-- Problem requirements --
Repeat nothing but the lines below running from the one containing "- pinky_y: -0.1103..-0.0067" to the one containing "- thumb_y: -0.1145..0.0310". Keep both end lines.

********************

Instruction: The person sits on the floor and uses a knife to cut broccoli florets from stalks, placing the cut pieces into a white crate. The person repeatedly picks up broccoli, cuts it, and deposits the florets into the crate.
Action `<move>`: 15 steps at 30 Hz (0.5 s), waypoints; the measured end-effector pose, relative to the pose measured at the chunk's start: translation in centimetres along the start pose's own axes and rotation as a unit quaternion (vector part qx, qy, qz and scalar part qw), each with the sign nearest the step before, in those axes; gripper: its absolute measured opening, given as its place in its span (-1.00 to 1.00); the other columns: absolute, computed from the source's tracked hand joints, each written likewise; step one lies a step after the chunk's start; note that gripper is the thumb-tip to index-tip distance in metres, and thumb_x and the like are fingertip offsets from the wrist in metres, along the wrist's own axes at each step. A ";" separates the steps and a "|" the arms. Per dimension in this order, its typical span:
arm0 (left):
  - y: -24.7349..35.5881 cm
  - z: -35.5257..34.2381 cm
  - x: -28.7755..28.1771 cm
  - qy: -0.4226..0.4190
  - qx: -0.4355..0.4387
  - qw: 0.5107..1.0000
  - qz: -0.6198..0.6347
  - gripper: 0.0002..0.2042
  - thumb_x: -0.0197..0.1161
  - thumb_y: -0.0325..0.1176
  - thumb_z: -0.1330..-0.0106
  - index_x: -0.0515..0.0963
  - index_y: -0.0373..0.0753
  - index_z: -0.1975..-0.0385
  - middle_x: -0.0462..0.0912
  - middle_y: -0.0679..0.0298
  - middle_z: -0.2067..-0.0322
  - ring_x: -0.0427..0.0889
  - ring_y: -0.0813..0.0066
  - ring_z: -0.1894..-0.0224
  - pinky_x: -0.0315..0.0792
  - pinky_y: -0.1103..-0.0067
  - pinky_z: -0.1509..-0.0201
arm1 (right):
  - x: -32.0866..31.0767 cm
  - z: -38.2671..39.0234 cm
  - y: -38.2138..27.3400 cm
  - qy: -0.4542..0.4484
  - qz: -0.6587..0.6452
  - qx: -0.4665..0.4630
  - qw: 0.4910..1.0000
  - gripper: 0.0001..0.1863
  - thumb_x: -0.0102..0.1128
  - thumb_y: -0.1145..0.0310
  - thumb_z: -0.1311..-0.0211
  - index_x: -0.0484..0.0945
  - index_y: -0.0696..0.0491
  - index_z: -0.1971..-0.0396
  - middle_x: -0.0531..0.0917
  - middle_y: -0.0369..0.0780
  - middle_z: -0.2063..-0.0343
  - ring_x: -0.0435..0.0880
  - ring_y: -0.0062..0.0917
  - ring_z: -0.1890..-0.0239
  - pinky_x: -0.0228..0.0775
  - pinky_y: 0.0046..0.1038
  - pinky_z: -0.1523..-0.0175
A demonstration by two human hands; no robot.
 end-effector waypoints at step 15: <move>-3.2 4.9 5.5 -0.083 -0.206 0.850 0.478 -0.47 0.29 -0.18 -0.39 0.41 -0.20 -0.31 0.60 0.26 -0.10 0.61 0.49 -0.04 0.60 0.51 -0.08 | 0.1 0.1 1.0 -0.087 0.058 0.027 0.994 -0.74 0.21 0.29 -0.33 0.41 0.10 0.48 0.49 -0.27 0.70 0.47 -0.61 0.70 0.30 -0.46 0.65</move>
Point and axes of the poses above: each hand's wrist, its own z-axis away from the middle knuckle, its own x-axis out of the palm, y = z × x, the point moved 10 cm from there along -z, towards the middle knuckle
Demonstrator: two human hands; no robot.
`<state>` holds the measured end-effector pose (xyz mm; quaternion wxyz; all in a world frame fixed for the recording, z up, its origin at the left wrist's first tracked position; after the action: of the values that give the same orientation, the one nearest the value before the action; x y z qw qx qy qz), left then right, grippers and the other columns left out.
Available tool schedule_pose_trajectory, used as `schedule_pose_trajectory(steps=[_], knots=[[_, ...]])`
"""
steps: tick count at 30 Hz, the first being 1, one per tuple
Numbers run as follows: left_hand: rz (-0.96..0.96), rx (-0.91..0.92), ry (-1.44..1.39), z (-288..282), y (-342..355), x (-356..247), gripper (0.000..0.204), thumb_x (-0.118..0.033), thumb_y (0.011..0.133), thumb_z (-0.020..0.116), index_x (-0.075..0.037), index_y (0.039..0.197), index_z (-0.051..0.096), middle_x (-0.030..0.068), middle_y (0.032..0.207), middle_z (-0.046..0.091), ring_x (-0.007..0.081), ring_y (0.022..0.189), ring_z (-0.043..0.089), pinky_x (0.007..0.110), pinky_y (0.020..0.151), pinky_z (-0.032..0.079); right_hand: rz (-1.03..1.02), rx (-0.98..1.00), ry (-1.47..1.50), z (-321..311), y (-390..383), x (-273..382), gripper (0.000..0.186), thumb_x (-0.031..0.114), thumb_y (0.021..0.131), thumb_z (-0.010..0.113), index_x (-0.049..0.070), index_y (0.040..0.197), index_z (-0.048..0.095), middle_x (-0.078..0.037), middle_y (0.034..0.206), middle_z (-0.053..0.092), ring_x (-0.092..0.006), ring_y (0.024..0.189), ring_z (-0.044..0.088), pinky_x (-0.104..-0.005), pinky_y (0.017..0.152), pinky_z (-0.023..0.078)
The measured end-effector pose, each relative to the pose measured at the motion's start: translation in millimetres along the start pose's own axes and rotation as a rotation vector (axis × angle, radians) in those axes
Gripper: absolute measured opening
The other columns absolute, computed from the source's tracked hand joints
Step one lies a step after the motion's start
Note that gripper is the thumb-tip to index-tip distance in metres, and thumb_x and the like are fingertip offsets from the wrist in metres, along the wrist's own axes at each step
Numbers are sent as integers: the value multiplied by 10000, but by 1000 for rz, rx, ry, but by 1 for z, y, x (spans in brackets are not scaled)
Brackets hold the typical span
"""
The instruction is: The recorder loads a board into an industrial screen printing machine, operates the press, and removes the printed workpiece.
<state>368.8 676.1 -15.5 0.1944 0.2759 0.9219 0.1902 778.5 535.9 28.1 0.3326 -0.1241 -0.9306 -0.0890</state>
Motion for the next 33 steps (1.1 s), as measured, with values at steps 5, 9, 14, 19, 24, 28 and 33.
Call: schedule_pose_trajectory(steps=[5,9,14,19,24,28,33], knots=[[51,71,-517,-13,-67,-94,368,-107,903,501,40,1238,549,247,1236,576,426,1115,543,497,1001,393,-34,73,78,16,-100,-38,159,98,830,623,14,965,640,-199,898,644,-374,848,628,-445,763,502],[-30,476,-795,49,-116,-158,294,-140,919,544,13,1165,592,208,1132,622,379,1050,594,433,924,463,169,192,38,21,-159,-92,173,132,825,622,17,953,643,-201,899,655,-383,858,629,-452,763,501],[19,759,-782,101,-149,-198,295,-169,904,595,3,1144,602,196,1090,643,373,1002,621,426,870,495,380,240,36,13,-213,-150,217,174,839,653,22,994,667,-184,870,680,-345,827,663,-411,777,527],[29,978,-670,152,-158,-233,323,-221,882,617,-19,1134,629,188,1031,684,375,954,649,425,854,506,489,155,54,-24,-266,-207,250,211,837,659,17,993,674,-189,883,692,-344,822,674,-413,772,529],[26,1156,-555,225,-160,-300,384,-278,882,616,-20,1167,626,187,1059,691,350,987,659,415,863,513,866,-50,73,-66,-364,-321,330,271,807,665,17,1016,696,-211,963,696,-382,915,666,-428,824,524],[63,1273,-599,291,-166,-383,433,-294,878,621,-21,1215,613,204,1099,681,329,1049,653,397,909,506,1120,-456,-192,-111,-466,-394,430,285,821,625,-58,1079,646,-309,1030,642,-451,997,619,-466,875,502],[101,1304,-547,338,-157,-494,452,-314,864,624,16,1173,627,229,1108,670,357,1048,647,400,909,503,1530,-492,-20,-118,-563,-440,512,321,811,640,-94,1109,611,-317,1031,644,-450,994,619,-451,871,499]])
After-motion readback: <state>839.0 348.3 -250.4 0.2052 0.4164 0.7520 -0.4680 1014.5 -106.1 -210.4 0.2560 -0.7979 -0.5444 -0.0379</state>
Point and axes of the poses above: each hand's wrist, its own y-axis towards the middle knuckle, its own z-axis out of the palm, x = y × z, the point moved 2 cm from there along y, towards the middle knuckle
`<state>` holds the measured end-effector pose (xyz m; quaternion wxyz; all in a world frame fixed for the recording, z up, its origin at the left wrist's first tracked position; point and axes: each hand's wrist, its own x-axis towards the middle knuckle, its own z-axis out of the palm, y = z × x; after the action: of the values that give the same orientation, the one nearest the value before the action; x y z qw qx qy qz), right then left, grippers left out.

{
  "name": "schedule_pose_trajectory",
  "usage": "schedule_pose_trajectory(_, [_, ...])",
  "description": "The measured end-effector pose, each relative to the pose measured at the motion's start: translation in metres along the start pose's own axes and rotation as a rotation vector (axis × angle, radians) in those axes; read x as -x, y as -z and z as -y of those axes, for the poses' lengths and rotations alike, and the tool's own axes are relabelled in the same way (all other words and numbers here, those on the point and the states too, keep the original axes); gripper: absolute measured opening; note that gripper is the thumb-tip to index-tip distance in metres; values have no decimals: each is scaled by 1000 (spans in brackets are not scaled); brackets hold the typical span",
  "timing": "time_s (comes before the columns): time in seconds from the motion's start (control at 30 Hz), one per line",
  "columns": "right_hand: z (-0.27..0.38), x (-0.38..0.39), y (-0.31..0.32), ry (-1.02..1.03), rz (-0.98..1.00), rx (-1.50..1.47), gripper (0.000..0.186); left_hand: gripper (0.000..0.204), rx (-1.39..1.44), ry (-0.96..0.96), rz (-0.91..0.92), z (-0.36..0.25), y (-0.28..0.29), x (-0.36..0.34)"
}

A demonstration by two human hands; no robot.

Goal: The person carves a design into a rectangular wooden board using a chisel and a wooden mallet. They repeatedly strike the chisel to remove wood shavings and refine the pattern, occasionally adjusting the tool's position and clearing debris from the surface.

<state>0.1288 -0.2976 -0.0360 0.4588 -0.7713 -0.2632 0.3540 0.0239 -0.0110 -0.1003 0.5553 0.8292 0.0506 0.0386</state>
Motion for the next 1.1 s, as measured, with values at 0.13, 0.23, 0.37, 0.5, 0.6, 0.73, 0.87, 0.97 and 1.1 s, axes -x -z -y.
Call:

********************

-- Answer --
  - pinky_y: -0.1103..-0.0067
  - pinky_z: -0.1509..-0.0201
arm1 (right):
  - x: -32.0866..31.0767 cm
  - z: -38.2671..39.0234 cm
  - y: -38.2138..27.3400 cm
  - qy: -0.4542..0.4484
  - qz: -0.6587..0.6452
  - qx: -0.4665..0.4630
  - qw: 0.4910..1.0000
  - gripper: 0.0001..0.1863
  - thumb_x: -0.0102..0.1128
  - thumb_y: -0.1145..0.0310

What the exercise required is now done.